[Qemu-devel] [RFC PATCH] tests: replace rem = sleep(time) with g_timer

Alex Bennée posted 1 patch 5 years, 3 months ago
Test asan passed
Test checkpatch passed
Test docker-clang@ubuntu passed
Test docker-mingw@fedora passed
Patches applied successfully (tree, apply log)
git fetch https://github.com/patchew-project/qemu tags/patchew/20190111143815.26107-1-alex.bennee@linaro.org
tests/atomic64-bench.c   | 11 ++++++++---
tests/atomic_add-bench.c | 11 ++++++++---
tests/qht-bench.c        | 11 ++++++++---
3 files changed, 24 insertions(+), 9 deletions(-)
[Qemu-devel] [RFC PATCH] tests: replace rem = sleep(time) with g_timer
Posted by Alex Bennée 5 years, 3 months ago
Relying on sleep to always return having slept isn't safe as a signal
may have occurred. If signals are constantly incoming the program will
never reach it's termination condition. This is believed to be the
mechanism causing time outs for qht-test in Travis.
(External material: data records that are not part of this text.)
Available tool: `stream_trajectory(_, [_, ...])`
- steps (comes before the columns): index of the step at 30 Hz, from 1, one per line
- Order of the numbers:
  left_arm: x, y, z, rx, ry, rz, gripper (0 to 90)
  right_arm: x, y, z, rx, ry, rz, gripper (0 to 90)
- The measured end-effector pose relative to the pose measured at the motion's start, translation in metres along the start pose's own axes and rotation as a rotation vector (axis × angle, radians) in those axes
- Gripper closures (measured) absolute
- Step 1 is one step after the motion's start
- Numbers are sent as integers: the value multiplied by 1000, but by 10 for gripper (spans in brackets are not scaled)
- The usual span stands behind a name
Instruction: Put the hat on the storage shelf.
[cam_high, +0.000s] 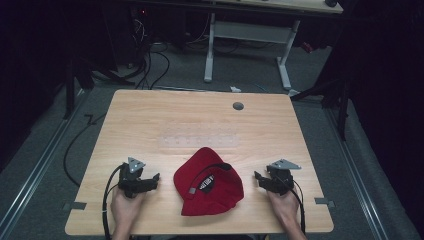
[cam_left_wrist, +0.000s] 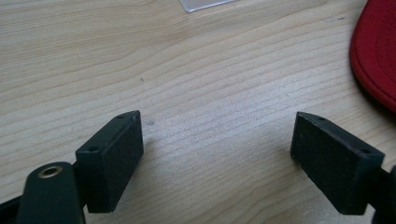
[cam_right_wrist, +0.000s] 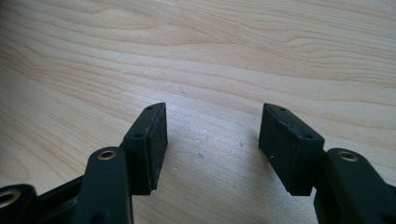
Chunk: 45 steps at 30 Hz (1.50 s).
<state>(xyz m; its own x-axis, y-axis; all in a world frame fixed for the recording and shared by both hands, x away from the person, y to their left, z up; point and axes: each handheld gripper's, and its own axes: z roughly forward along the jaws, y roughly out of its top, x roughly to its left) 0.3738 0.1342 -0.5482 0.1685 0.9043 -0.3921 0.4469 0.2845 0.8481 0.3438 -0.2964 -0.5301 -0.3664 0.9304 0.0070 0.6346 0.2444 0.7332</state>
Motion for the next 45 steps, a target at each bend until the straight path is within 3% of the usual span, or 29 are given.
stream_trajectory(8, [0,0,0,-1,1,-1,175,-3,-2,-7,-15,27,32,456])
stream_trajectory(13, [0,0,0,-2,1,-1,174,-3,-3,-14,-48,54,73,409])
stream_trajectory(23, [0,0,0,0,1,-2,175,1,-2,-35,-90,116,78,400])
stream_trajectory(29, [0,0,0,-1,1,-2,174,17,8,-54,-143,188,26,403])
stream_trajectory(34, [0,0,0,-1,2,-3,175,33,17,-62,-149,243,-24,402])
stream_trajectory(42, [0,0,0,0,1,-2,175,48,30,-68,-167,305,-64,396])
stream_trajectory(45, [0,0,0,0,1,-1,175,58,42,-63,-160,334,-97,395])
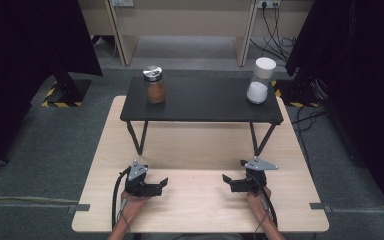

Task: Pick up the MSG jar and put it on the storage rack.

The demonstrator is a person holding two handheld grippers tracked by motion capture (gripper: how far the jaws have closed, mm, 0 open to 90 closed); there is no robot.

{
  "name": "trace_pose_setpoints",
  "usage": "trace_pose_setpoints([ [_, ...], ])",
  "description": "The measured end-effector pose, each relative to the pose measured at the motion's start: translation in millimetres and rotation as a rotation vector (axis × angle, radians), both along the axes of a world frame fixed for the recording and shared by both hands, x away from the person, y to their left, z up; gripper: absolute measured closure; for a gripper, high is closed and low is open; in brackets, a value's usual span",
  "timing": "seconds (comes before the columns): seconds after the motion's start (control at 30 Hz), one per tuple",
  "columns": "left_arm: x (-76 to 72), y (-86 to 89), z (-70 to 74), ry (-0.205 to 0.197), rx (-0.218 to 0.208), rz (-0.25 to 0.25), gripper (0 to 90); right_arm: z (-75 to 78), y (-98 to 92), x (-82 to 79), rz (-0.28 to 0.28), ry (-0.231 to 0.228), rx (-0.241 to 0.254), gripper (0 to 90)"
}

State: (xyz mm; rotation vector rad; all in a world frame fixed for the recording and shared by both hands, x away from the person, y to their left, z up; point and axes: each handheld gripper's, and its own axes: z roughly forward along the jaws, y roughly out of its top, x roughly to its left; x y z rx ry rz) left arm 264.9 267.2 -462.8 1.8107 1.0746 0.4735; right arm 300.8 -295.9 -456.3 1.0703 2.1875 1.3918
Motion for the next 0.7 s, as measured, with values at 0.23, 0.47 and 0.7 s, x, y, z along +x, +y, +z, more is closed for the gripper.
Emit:
trace_pose_setpoints([
  [0.23, -0.1, -0.3, -0.2, 0.0, -0.002, 0.001, 1.8, 0.4, 0.2, 0.3, 0.002, 0.002, -0.002, 1.1],
  [0.47, -0.1, -0.4, -0.1, 0.0, -0.001, 0.001, 1.9, 0.9, 0.6, 1.0, 0.006, 0.003, -0.008, 1.1],
  [0.7, 0.0, -0.5, 0.1, 0.0, 0.001, 0.0, 1.9, 1.5, 1.3, 1.1, 0.008, 0.004, -0.012, 1.1],
])
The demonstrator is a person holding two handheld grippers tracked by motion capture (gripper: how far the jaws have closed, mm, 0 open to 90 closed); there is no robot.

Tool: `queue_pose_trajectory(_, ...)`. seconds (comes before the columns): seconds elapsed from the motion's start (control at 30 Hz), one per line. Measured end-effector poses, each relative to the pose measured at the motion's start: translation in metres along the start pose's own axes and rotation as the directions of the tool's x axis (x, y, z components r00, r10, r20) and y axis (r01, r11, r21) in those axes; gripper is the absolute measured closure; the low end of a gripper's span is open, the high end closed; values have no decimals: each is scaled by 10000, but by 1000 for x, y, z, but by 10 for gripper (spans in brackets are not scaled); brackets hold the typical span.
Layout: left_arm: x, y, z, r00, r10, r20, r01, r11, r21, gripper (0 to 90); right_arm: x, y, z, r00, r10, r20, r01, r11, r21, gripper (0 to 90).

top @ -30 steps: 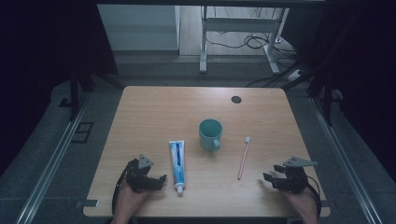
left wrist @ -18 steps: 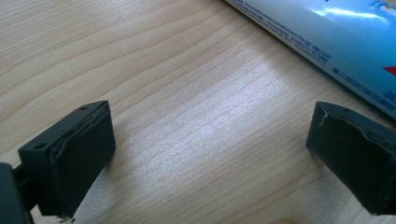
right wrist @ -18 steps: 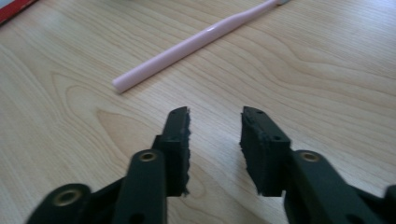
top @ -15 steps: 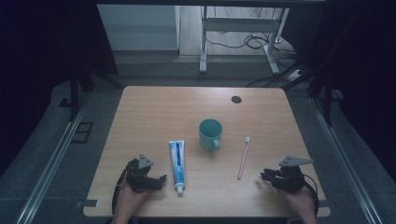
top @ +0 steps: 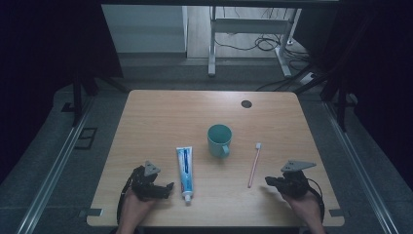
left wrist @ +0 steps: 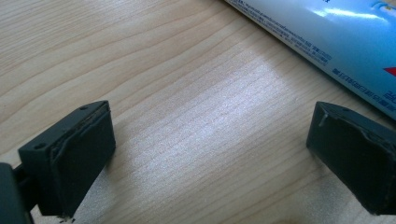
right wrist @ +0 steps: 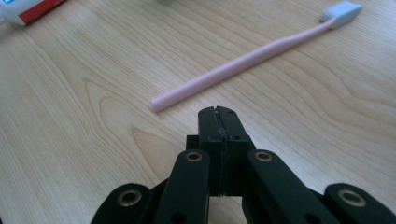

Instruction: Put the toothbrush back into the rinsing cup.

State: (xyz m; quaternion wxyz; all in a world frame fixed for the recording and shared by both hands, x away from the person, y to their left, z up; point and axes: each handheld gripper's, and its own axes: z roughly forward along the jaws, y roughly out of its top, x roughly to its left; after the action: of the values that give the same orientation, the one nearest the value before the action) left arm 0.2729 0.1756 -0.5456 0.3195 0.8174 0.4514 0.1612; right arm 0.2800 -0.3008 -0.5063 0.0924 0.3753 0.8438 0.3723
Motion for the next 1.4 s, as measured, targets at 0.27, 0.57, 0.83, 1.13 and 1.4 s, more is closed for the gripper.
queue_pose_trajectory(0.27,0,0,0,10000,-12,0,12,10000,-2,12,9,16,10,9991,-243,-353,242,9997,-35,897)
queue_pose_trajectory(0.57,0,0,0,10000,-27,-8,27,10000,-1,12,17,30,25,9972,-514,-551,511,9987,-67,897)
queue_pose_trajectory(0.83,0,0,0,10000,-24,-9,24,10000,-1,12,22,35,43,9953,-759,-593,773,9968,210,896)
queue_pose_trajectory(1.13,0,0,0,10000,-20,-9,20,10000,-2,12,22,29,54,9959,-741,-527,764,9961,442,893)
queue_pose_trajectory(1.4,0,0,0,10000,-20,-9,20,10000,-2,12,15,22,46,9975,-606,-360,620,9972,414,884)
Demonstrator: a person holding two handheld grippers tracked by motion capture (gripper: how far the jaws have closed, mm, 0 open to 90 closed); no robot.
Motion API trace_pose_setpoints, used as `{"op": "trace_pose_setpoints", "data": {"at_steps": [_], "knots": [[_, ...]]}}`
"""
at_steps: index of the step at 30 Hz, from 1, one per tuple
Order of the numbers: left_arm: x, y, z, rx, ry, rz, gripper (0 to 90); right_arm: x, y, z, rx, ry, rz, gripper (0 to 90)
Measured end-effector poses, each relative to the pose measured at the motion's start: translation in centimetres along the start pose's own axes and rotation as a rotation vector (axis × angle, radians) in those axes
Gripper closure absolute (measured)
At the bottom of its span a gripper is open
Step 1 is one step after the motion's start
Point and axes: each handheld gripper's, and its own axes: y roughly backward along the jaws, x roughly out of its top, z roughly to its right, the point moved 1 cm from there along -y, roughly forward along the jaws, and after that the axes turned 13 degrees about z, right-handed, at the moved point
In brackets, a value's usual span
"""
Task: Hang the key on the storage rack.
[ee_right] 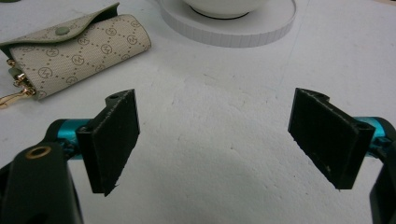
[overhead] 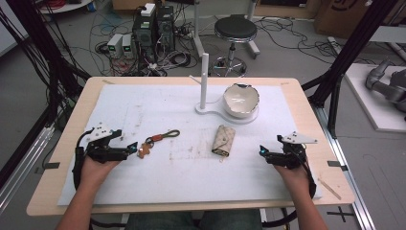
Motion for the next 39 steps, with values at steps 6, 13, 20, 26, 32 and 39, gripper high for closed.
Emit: {"op": "trace_pose_setpoints", "data": {"at_steps": [6, 13, 20, 26, 32, 39], "knots": [[0.0, 0.0, 0.1, -0.004, -0.001, -0.007, 14.8, -0.1, -0.3, 0.0, 0.011, 0.004, -0.017, 16.7], [0.1, -0.3, 0.3, -0.013, -0.004, -0.005, 14.8, 0.1, 0.2, -0.4, 0.011, 0.023, -0.007, 16.7], [0.2, -0.8, 0.4, -0.021, -0.008, -0.009, 14.8, 0.0, 0.2, -0.7, 0.017, 0.027, -0.018, 16.8], [0.7, -2.3, 0.6, -0.038, -0.023, 0.001, 14.8, -0.4, 0.9, -0.7, 0.015, 0.041, -0.031, 16.8], [1.0, -4.2, 0.8, -0.070, -0.029, -0.014, 14.9, -1.0, 2.2, -0.4, -0.002, 0.033, -0.034, 16.8], [1.2, -6.3, 1.0, -0.104, -0.039, -0.054, 16.1, -1.8, 3.6, -0.3, -0.010, 0.037, -0.047, 16.8]]}}
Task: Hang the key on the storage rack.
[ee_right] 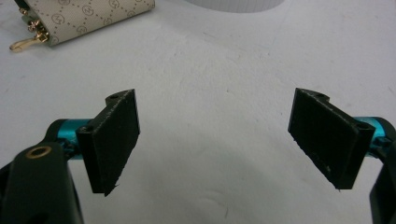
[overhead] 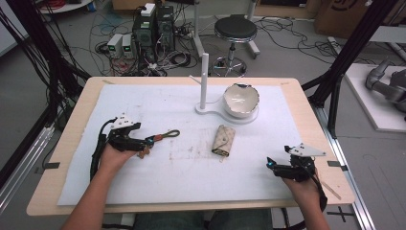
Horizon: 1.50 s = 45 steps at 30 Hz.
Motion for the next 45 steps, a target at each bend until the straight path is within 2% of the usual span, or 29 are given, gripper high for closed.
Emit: {"op": "trace_pose_setpoints", "data": {"at_steps": [1, 4, 5, 6, 7, 8, 9, 11, 12, 13, 14, 16, 17, 21, 26, 29, 33, 36, 37, 42, 43, 45], "knots": [[0.0, -0.8, 0.2, -0.010, -0.013, -0.014, 16.1, -0.2, 0.5, 0.1, -0.007, -0.001, -0.001, 16.8], [0.0, -1.3, 0.3, -0.026, -0.030, -0.040, 16.1, -0.5, 0.9, 0.2, -0.014, -0.007, -0.001, 16.8], [0.0, -2.1, 0.5, -0.033, -0.038, -0.068, 16.1, -0.7, 1.3, 0.4, -0.023, -0.012, -0.001, 16.8], [0.0, -2.1, 0.5, -0.033, -0.038, -0.068, 16.1, -0.7, 1.3, 0.4, -0.023, -0.012, -0.001, 16.8], [0.0, -2.6, 0.7, -0.040, -0.052, -0.092, 16.8, -0.9, 1.7, 0.5, -0.028, -0.018, -0.001, 16.7], [0.0, -2.6, 0.7, -0.040, -0.052, -0.092, 17.8, -0.9, 1.7, 0.5, -0.028, -0.018, -0.001, 16.7], [0.0, -3.1, 0.8, -0.049, -0.067, -0.115, 20.1, -1.0, 2.0, 0.6, -0.034, -0.021, -0.002, 16.8], [-0.1, -3.3, 0.9, -0.046, -0.079, -0.132, 22.0, -1.1, 2.1, 0.6, -0.034, -0.021, -0.001, 16.8], [-0.1, -3.4, 1.0, -0.044, -0.087, -0.137, 27.7, -1.2, 2.3, 0.7, -0.038, -0.026, -0.002, 16.8], [-0.1, -3.6, 1.0, -0.046, -0.093, -0.162, 30.7, -1.2, 2.4, 0.7, -0.041, -0.024, -0.001, 16.8], [-0.1, -3.6, 1.0, -0.046, -0.093, -0.162, 32.7, -1.2, 2.4, 0.7, -0.041, -0.024, -0.001, 16.8], [-0.3, -3.7, 1.1, -0.059, -0.098, -0.179, 38.0, -1.2, 2.5, 0.7, -0.041, -0.026, 0.000, 16.8], [-0.5, -3.8, 1.0, -0.077, -0.088, -0.194, 41.8, -1.3, 2.6, 0.8, -0.043, -0.026, 0.001, 16.8], [-0.4, -3.7, 1.1, -0.093, -0.085, -0.195, 48.7, -1.3, 2.5, 0.8, -0.042, -0.027, 0.000, 16.8], [-0.3, -3.6, 1.3, -0.124, -0.099, -0.201, 66.1, -1.2, 2.4, 0.6, -0.040, -0.024, -0.001, 16.8], [-0.2, -3.6, 1.4, -0.125, -0.113, -0.205, 68.6, -1.1, 2.4, 0.6, -0.038, -0.022, -0.001, 16.8], [0.0, -3.5, 1.6, -0.108, -0.126, -0.202, 69.8, -1.1, 2.4, 0.6, -0.038, -0.021, 0.000, 16.8], [0.3, -3.3, 1.6, -0.102, -0.127, -0.174, 69.9, -1.1, 2.4, 0.6, -0.039, -0.020, 0.002, 16.8], [0.9, -2.9, 1.7, -0.108, -0.113, -0.128, 69.9, -1.1, 2.4, 0.6, -0.038, -0.022, 0.003, 16.8], [2.1, -2.6, 2.5, -0.129, -0.100, -0.093, 69.9, -1.1, 2.2, 0.6, -0.037, -0.025, 0.002, 16.8], [3.1, -2.5, 3.1, -0.139, -0.090, -0.052, 69.9, -1.1, 2.2, 0.5, -0.035, -0.023, 0.001, 16.8], [3.6, -2.5, 3.4, -0.141, -0.092, -0.035, 69.9, -1.1, 2.1, 0.4, -0.033, -0.022, -0.002, 16.8]]}}
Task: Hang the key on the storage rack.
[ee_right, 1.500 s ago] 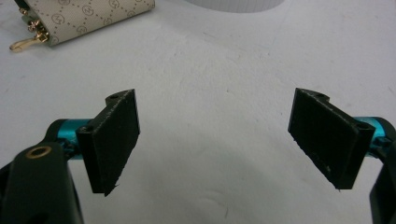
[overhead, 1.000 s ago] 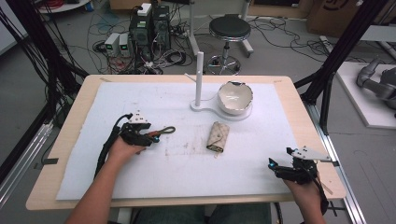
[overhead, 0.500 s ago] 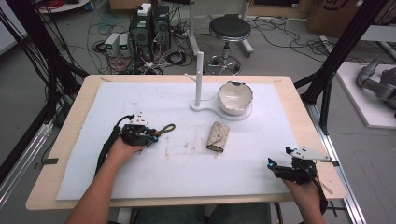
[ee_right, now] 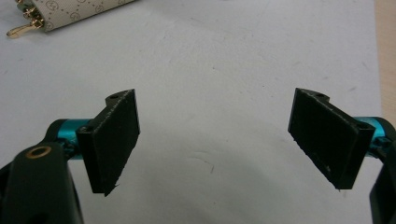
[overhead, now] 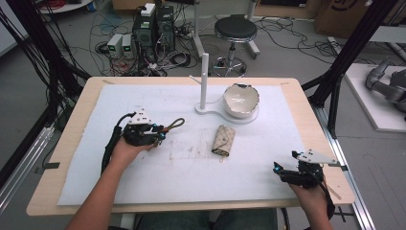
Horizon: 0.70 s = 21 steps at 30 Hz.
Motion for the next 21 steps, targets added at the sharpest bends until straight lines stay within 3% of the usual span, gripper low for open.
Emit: {"op": "trace_pose_setpoints", "data": {"at_steps": [2, 5, 8, 15, 18, 19, 21], "knots": [[1.7, 0.2, 0.3, 0.014, 0.003, 0.055, 69.9, 0.1, -0.1, -0.3, 0.005, 0.006, 0.002, 16.8], [2.6, 0.4, 0.4, 0.029, 0.003, 0.081, 69.9, 0.2, -0.2, -0.4, 0.006, 0.008, 0.001, 16.8], [4.6, 0.6, 0.4, 0.033, 0.012, 0.149, 70.0, 0.3, -0.6, -0.4, 0.012, 0.013, -0.004, 16.8], [7.1, 0.4, 0.4, 0.080, -0.011, 0.180, 69.9, 0.5, -1.2, -0.6, 0.020, 0.020, -0.006, 16.8], [8.9, 0.2, 0.6, 0.099, -0.047, 0.188, 70.0, 0.7, -1.5, -0.7, 0.032, 0.023, -0.007, 16.8], [8.9, 0.2, 0.6, 0.099, -0.047, 0.188, 69.9, 0.7, -1.5, -0.7, 0.032, 0.023, -0.007, 16.8], [10.4, 0.1, 0.7, 0.105, -0.058, 0.196, 69.9, 0.8, -1.7, -0.9, 0.038, 0.026, -0.004, 16.8]]}}
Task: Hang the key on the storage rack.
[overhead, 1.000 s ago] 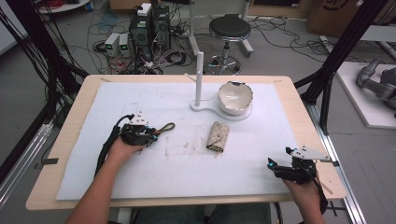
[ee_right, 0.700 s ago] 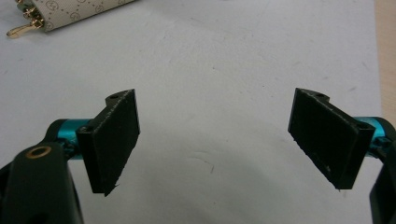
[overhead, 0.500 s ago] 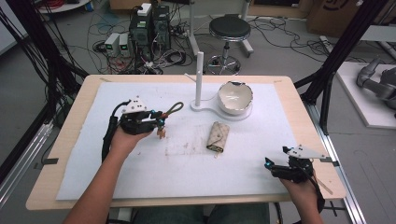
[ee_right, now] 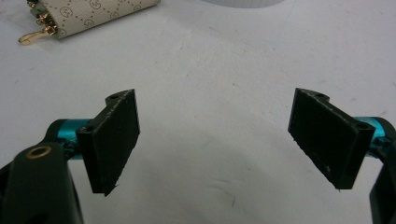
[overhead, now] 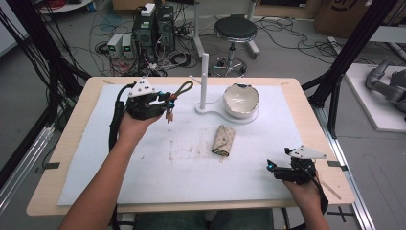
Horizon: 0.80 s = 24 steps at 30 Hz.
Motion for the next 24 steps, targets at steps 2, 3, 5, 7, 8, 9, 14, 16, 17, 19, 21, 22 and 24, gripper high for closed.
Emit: {"op": "trace_pose_setpoints", "data": {"at_steps": [2, 3, 5, 7, 8, 9, 14, 16, 17, 19, 21, 22, 24], "knots": [[0.5, -0.1, 0.1, 0.004, -0.004, 0.004, 69.9, 0.1, -0.1, 0.0, 0.002, 0.007, 0.001, 16.8], [1.0, -0.3, 0.1, 0.003, -0.010, 0.012, 69.9, 0.1, -0.2, -0.1, 0.007, 0.008, -0.002, 16.8], [2.2, -0.8, 0.3, -0.002, -0.027, 0.020, 69.9, 0.1, -0.3, -0.1, 0.012, 0.006, -0.005, 16.8], [3.0, -1.4, 0.5, -0.010, -0.031, 0.033, 69.9, 0.1, -0.4, 0.0, 0.012, 0.006, -0.005, 16.8], [3.0, -1.4, 0.5, -0.010, -0.031, 0.033, 69.9, 0.1, -0.5, 0.0, 0.012, 0.006, -0.005, 16.8], [3.6, -1.9, 0.7, -0.014, -0.044, 0.028, 69.9, 0.1, -0.5, -0.1, 0.013, 0.004, -0.005, 16.8], [4.1, -3.1, 1.2, -0.021, -0.050, 0.018, 69.9, 0.2, -0.3, -0.3, 0.014, 0.009, -0.001, 16.8], [4.1, -3.7, 1.3, -0.015, -0.057, 0.003, 69.9, 0.2, -0.3, -0.3, 0.014, 0.007, -0.001, 16.8], [4.1, -3.9, 1.3, -0.012, -0.057, -0.004, 69.9, 0.1, -0.3, -0.3, 0.013, 0.008, -0.003, 16.8], [4.0, -4.4, 1.4, -0.008, -0.060, -0.011, 69.8, 0.1, -0.3, -0.2, 0.015, 0.008, -0.003, 16.8], [3.8, -4.9, 1.5, -0.006, -0.065, -0.025, 69.9, 0.1, -0.3, -0.2, 0.014, 0.008, -0.003, 16.8], [3.8, -4.9, 1.5, -0.006, -0.065, -0.025, 69.9, 0.1, -0.4, -0.2, 0.015, 0.009, -0.003, 16.8], [3.5, -5.6, 1.4, 0.010, -0.070, -0.047, 69.9, 0.1, -0.4, -0.1, 0.015, 0.009, -0.003, 16.8]]}}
Instead we use a g_timer to determine if the duration of the test has
passed and sleep for a second at a time. This may bias benchmark
results for short runs.

Signed-off-by: Alex Bennée <alex.bennee@linaro.org>
---
 tests/atomic64-bench.c   | 11 ++++++++---
 tests/atomic_add-bench.c | 11 ++++++++---
 tests/qht-bench.c        | 11 ++++++++---
 3 files changed, 24 insertions(+), 9 deletions(-)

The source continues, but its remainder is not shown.